(Extracted records)
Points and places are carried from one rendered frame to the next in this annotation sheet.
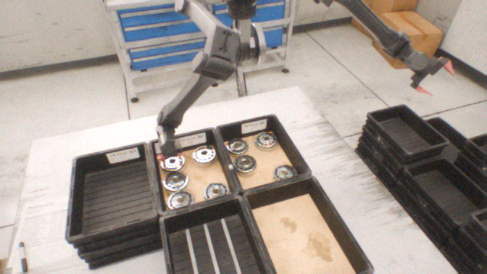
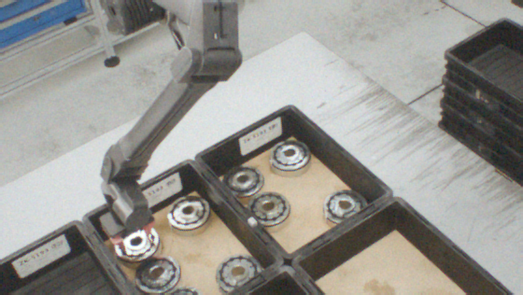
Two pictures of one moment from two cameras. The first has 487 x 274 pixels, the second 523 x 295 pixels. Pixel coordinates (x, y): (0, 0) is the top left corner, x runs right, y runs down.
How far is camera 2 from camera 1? 44 cm
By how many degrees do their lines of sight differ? 7
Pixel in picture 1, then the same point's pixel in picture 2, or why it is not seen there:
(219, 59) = (217, 51)
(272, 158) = (313, 185)
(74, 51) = not seen: outside the picture
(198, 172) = (189, 247)
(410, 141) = not seen: outside the picture
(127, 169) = (55, 279)
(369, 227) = (509, 258)
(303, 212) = (397, 263)
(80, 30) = not seen: outside the picture
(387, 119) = (482, 52)
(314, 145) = (372, 140)
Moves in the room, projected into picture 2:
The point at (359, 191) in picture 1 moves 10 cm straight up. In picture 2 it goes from (473, 202) to (478, 175)
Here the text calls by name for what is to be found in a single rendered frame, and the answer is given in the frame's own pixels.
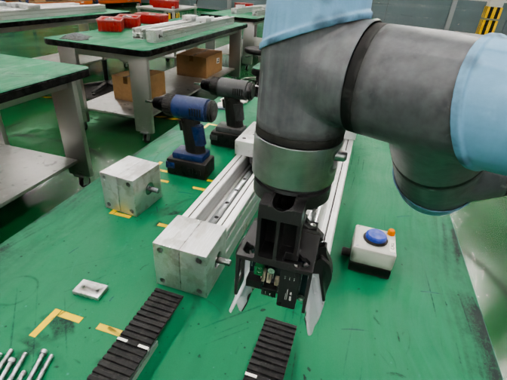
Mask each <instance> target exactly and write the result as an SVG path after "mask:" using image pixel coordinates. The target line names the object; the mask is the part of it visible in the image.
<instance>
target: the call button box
mask: <svg viewBox="0 0 507 380"><path fill-rule="evenodd" d="M369 229H372V228H370V227H366V226H363V225H356V226H355V231H354V234H353V238H352V242H351V246H350V248H348V247H343V248H342V252H341V254H342V255H343V256H348V257H349V263H348V269H350V270H353V271H358V272H361V273H365V274H370V275H373V276H376V277H381V278H385V279H389V276H390V274H391V270H392V268H393V265H394V263H395V259H396V243H395V236H393V237H392V236H389V235H387V231H383V230H381V231H383V232H384V233H385V234H386V235H387V240H386V242H385V243H384V244H375V243H373V242H371V241H369V240H368V239H367V238H366V232H367V230H369Z"/></svg>
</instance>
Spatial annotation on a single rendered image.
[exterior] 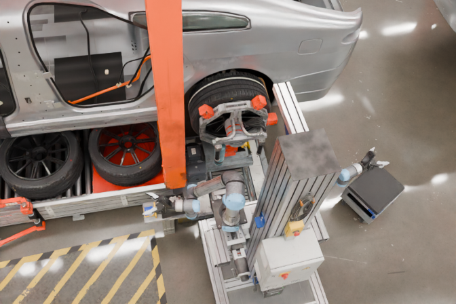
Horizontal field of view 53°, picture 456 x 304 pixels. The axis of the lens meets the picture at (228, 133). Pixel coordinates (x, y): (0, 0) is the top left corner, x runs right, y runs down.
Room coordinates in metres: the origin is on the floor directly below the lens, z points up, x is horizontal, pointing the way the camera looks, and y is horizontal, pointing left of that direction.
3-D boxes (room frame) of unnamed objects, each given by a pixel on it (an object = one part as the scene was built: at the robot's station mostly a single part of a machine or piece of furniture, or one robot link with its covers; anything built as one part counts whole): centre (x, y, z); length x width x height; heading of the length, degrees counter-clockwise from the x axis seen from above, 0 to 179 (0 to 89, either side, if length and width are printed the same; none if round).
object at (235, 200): (1.14, -0.09, 1.19); 0.15 x 0.12 x 0.55; 6
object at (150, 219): (1.38, 0.38, 0.44); 0.43 x 0.17 x 0.03; 108
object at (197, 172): (1.94, 0.27, 0.26); 0.42 x 0.18 x 0.35; 18
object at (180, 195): (1.39, 0.36, 0.51); 0.20 x 0.14 x 0.13; 111
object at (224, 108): (2.00, -0.03, 0.85); 0.54 x 0.07 x 0.54; 108
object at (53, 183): (1.70, 1.55, 0.39); 0.66 x 0.66 x 0.24
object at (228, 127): (1.93, -0.05, 0.85); 0.21 x 0.14 x 0.14; 18
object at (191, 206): (1.12, 0.17, 1.21); 0.11 x 0.08 x 0.09; 96
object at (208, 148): (2.16, 0.02, 0.32); 0.40 x 0.30 x 0.28; 108
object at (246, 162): (2.16, 0.02, 0.13); 0.50 x 0.36 x 0.10; 108
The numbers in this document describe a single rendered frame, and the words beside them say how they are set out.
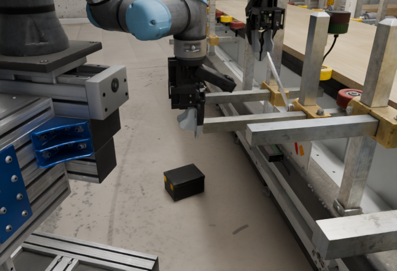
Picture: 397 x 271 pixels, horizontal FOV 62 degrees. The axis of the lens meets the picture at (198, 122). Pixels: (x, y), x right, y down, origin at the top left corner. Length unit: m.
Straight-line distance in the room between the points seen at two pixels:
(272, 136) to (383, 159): 0.52
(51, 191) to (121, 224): 1.00
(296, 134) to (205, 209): 1.32
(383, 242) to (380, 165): 0.65
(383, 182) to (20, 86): 0.97
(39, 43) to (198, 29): 0.35
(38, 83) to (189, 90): 0.34
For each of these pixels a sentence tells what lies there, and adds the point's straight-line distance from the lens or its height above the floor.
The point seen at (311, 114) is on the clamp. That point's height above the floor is 0.87.
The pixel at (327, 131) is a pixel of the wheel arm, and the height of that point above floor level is 0.95.
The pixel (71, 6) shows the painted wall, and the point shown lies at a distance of 8.37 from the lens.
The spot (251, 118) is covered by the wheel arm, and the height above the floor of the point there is 0.86.
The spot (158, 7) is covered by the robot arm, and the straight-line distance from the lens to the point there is 0.64.
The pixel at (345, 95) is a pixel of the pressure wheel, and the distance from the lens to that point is 0.95.
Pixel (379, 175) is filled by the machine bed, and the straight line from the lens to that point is 1.08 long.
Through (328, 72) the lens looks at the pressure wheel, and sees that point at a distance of 1.17.
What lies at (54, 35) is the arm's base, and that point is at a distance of 0.82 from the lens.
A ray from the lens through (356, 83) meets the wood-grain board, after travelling 1.10.
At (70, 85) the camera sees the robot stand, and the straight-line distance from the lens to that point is 0.78.
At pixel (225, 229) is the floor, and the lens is 1.77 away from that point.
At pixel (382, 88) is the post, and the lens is 0.71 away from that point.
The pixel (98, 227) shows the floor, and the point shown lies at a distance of 1.84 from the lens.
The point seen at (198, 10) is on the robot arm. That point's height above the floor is 1.13.
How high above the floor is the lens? 1.22
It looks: 26 degrees down
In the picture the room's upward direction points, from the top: straight up
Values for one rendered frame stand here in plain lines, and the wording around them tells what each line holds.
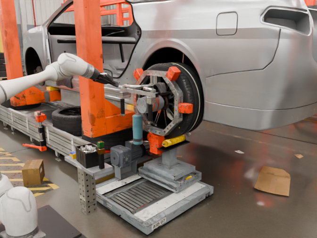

_WHAT IS EXPECTED_: Return each full line of the entries that contains the word "there".

_WRITTEN SOLUTION_:
Pixel in picture 1, then the same point's pixel in picture 2, or why it is not seen there:
For each of these pixels a sentence tells what lies there, and adds the point's straight-line distance from the lens or its height above the floor.
The spot (251, 118) is covered by the wheel arm, and the height above the floor of the point there is 0.86.
The spot (158, 7) is covered by the robot arm, and the straight-line distance from the lens to the point there is 0.64.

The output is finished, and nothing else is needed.